Vocabularies in the VO 2 Proposed Recommendation: Request for Comments
Vocabularies in the VO, version 2, proposes formats and practices to manage hierarchical word lists that need consensus within the VO. See
http://ivoa.net/rdf the vocabularies currently in use or under consideration.
Note that this is
not “Semantics in the VO”, i.e., further applications of RDF (e.g., full ontologies) are by no means excluded by this specification.
Latest version of Vocabularies in the VO 2 can be found at:
A build of svn trunk that already includes fixes after reviewer comments is available at
https://docs.g-vo.org/Vocabularies.pdf
Reference Interoperable Implementations
Vocabularies of the type described here are in use by several existing standards:
- Datalink (the semantics column)
- VOTable (TIMESYS time scales and reference positions)
- VOResource (relationship types, content levels, content types, date roles, prospectively the subject keywords)
- SimpleDALRegExt (under review: product types)
- VODataService (under review: messengers)
The code managing the RDF repository is available at
https://volute.g-vo.org/svn/trunk/projects/semantics/voc-source
Implementations on the consumer side:
- stilts' VOTable validator uses vocabularies to check the TIMESYS attributes (this gives a simple example for how to deal with IVOA vocabularies in Java)
- pyVO will use the Datalink vocabulary for query expansion in the bysemantics method (https://github.com/astropy/pyvo/pull/241).

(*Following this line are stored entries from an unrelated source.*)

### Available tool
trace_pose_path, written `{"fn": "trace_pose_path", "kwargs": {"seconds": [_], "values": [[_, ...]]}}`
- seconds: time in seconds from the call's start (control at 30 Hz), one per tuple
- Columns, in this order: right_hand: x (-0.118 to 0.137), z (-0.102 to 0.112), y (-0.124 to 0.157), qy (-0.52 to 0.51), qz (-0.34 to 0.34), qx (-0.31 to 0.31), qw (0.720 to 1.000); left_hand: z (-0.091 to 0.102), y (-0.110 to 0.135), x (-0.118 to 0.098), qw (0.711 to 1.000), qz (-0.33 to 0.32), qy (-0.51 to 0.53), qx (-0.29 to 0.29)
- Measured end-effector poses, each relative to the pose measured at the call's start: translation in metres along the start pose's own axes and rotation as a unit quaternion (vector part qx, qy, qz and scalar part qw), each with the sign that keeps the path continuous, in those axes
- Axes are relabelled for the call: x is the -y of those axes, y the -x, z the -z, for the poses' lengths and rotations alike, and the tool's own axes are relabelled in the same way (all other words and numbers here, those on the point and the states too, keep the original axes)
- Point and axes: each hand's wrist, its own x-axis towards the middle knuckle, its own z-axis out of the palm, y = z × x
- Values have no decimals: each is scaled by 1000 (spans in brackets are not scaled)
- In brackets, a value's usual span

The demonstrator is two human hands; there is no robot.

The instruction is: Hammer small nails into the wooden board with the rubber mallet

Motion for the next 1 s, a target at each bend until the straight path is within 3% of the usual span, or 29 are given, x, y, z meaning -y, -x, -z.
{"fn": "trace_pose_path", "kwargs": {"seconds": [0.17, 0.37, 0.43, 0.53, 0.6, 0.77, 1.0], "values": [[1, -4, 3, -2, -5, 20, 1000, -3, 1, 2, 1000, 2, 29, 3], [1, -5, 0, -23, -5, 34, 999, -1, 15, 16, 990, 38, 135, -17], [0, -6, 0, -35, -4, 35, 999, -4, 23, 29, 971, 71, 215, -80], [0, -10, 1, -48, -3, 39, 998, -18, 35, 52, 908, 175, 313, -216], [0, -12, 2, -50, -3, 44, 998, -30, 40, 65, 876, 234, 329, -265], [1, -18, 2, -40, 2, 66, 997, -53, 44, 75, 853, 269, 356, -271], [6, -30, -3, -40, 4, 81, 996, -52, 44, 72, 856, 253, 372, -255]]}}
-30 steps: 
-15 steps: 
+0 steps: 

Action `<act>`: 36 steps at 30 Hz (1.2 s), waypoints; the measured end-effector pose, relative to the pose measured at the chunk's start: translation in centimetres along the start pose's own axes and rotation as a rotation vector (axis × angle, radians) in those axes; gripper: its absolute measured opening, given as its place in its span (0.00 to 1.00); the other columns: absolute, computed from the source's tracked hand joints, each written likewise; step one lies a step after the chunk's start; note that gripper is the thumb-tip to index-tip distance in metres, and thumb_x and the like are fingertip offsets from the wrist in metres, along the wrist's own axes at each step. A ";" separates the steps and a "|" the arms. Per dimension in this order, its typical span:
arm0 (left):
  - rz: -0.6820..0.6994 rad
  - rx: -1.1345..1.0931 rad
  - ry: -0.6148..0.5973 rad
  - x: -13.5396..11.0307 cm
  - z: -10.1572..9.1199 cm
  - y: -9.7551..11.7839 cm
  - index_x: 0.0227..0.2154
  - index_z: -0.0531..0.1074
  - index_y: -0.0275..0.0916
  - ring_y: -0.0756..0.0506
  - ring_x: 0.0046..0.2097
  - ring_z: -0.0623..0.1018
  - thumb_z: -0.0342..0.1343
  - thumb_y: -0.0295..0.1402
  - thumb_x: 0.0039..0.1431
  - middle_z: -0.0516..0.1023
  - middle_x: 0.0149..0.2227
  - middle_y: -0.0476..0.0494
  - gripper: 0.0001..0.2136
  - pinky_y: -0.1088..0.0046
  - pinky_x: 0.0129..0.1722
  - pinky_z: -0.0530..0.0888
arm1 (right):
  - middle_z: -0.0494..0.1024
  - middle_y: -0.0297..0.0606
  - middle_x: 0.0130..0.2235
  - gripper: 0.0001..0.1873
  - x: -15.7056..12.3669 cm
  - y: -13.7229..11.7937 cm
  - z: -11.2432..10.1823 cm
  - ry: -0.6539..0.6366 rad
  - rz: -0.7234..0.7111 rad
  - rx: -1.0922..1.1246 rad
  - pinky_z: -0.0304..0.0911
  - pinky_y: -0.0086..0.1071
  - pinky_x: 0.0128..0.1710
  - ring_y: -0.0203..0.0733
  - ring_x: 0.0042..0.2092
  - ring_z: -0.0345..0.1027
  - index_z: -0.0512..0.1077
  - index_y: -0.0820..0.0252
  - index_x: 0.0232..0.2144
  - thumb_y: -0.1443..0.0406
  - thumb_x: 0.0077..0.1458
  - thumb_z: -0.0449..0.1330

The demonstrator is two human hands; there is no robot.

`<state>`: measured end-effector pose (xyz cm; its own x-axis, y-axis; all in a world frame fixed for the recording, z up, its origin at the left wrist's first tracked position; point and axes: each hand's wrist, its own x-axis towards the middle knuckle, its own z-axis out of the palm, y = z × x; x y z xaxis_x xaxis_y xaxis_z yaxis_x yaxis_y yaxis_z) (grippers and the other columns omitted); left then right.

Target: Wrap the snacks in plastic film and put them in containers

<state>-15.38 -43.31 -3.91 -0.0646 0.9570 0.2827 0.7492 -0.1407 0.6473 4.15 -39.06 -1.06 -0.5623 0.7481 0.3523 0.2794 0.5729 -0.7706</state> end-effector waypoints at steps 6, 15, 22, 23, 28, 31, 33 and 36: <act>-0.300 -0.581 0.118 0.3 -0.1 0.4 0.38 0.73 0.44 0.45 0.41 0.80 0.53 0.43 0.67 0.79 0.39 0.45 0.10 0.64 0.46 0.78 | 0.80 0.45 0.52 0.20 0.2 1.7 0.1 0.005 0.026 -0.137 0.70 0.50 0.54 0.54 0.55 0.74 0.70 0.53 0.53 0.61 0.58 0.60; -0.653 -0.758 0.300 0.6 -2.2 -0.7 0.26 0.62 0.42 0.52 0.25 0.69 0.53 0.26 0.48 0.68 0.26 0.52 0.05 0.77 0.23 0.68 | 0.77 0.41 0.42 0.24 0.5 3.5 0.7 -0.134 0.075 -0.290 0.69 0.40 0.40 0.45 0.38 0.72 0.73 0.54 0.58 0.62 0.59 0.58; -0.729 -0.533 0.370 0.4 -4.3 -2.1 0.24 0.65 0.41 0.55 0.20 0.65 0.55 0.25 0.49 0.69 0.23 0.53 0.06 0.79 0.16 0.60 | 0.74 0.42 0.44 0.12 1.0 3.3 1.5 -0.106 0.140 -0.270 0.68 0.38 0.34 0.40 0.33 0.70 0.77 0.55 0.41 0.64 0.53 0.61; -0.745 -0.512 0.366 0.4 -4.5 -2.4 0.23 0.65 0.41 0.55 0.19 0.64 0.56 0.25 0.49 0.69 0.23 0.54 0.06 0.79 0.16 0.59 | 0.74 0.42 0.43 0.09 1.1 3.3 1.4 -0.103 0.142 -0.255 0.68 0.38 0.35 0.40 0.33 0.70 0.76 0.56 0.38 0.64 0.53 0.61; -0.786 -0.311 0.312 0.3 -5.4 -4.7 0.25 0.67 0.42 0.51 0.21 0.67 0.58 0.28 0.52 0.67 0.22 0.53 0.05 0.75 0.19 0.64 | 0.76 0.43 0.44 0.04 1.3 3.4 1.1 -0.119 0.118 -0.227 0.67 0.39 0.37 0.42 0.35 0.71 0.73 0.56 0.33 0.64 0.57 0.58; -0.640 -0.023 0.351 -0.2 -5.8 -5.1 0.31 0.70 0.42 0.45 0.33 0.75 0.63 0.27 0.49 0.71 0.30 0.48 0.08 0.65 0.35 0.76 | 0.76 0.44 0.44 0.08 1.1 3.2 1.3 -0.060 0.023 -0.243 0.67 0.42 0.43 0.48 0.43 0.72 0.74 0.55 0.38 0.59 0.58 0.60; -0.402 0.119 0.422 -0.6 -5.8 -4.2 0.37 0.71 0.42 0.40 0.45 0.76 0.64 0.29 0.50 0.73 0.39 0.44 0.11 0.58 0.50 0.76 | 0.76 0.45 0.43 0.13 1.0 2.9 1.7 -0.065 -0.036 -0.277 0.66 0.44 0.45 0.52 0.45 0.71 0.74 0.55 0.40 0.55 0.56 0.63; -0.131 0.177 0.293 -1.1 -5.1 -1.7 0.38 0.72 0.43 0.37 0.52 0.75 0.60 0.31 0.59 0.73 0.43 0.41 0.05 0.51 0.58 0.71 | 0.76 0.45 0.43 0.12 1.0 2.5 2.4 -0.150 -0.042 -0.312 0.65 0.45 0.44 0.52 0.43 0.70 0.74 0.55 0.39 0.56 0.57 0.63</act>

This gives an example for how to use vocabularies from Python
- Sembarebro is an example for how to use vocabularies from Javascript (code)
- Another example for using IVOA vocabularies from python is the implementation of the gavo_vocmatch ADQL User Defined Function in DaCHS. See http://dc.g-vo.org/tap/capabilities for a definition of the UDF (Code, around line 526)
- A somewhat more complex use case is using the UAT hierarchy in mapping metadata, which again contains examples for vocabulary use in Python.
On processes defined:
- several VEPs have been run
- a PEN has been produced for vocabulary adoption: https://ivoa.net/documents/uat-as-upstream/20201117/ – it is probably a good idea to give this a brief look, too, when reviewing Vocabularies 2. Perhaps these Vocabularies 2 should give some constraints what must minimally be addressed in this kind of document
Plans for the consumer side:
- The RofR publishing registry validator should use the VOResource vocabularies; we expect this to happen during RFC.
Implementations Validators
The vocabulary process itself is in some sense self-validating because the input files are parsed and mangled. A “deeper” validation (“are these concepts any good?”; “can people work out from a description what is and what is not within the concept?”) is probably beyond what automated validators can do.
As to the external interface, common RDF validators can be used to check the syntactic correctness of our artefacts, for instance the
W3C RDF validator.
Comments from the IVOA Community during RFC/TCG review period: 2021-03-22 through 2021-05-03
The comments from the TCG members during the RFC/TCG review should be included in the next section.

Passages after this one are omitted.